Once I looked at the code, seemed simple enough to try out a couple of things. First, I tried my suggestion of "math ligatures" optionally specifying exactly how many tokens they wanted, to dramatically reduce (but not eliminate) calls to childNode. This gave perl enough breathing room for the timeout signal to take effect (and is backwards compatible). Stil...

So, I took the slightly more radical approach you suggested: just pass the $node and let the ligature use ->previousSibling, as needed. Much better. Now your example fails after 6 seconds (and even that is mostly time the parser is scratching it's head, which could also be looked at). The only catch is that it's an incompatible change!

Of course, DefMathLigature really needs, finally, to be "designed" and simplified. On the one hand, I doubt anybodies actually writing their own, since it is unexplainable. On the other hand, I could do an improved version that only takes keywords, so that I could finesse and recognize an old-style/new-style distinction, based on argument count.

dginev commented 8 years ago

A good thing about having the ecosystem on GitHub is that we can search it. I tried my best to find uses of DefMathLigature in bindings, but only found it in latexml forks.

So I think it is one of the safest pieces to refactor with a breaking change. At the very least it deserves a mention in CHANGES though.

dginev commented 8 years ago

My vote on the refactor approach is again very vague + startupy - could we keep it simple? Complex APIs are always one of the biggest hurdles to overcome with third party tools. If we can support the current features more efficiently and keep the more elaborate design until we need it, good things should happen to us.

brucemiller commented 8 years ago

Hmm, you're making "simple" sound like a great reason for a helluva lota WONTFIX's.... tempting...keep it up.

dginev commented 8 years ago

WONTFIX on 10 somewhat dangerous-bend issues usually results in high quality fixes to 2 issues of core importance, which in the long run keeps a project lean, clean and focused. I think such mantra keeps both startups and open source projects alive and healthy in the long run.

dginev commented 8 years ago

Oh, do you think we can sneak the optimized math ligatures into 0.8.2? I want to reconvert arXiv again, and this set of fixes could get rid of a bunch of timeouts/dirty dies (I hope).

brucemiller commented 8 years ago

Ironically, it's only through catering to exotic tastes that we have the benefit of such sage advise recommending not to cater.

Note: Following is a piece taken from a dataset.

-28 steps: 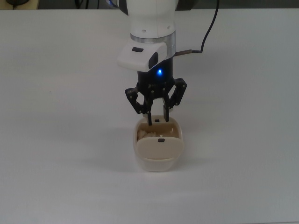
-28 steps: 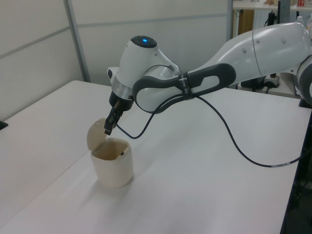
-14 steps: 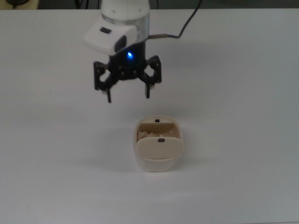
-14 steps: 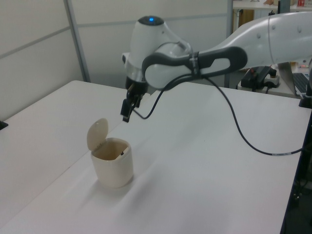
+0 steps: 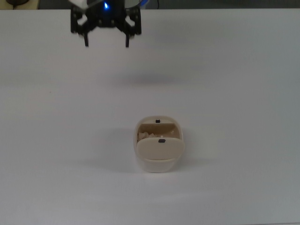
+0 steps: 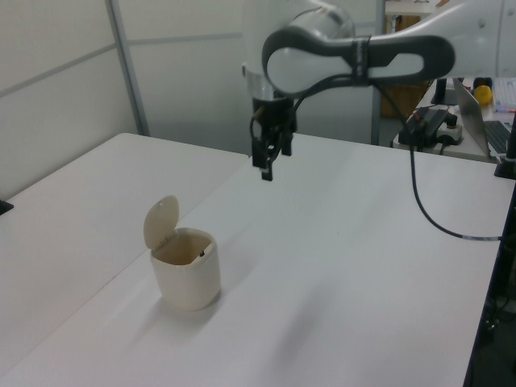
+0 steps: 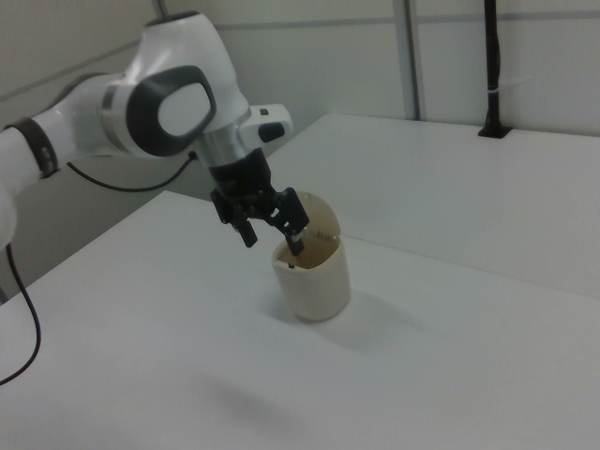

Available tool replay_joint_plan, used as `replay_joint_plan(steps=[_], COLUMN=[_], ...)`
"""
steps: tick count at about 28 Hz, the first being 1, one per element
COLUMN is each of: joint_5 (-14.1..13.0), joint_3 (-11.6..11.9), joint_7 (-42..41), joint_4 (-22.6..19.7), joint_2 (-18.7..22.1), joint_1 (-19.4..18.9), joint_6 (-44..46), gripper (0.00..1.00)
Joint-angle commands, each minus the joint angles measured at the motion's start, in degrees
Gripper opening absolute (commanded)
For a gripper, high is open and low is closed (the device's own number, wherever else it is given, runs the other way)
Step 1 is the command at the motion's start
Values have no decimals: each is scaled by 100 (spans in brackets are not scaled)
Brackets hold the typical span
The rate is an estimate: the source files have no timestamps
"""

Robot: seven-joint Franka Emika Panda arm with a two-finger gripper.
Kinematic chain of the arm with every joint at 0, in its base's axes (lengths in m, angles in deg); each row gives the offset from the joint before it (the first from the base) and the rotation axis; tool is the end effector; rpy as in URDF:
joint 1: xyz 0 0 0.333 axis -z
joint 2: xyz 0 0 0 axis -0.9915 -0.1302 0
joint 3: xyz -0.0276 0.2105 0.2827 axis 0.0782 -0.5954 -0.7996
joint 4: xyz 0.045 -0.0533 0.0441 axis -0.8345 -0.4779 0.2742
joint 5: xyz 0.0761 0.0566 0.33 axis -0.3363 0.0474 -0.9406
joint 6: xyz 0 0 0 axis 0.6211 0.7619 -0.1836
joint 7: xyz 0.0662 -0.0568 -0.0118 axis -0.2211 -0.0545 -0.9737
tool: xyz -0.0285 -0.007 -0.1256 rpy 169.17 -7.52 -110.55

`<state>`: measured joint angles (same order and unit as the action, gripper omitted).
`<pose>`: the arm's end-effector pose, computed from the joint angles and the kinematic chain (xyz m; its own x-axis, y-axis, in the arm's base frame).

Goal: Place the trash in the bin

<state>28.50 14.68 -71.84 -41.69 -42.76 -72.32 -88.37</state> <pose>0.5524 0.0003 0.6190 0.9955 0.0623 0.0719 0.0544 -0.9928 0.1069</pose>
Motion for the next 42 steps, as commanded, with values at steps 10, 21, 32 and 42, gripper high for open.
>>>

brucemiller commented 8 years ago

New MathLigatures are much easier to write, and more efficent, particularly in broken corner cases. Also fixed an unnecessary recursion in the kludge parser. Updated the POD, but still working on the manual.

dginev commented 8 years ago

Ironically, it's only through catering to exotic tastes that we have the benefit of such sage advise recommending not to cater.

There is some truth to that... indeed the real reason for my sage advice (sarcasm is appreciated) is having used/setup/experimented/helped with with LaTeXML in probably 5 completely different applications by now and developing some sort of intuition about which use cases are central/shared, and which are fringe. And high-effort fringe features can often be tamed down to medium-effort core features, which I've been calling "keeping it simple".

All I'm trying to do here is maximize impact and usability, and I'm always brainstorming. It's always perfectly OK to ignore my newfangled sageness :laughing: and call me out on broken logic.

dginev commented 8 years ago

The new commits are quite cool, looking forward to hitting arXiv with them!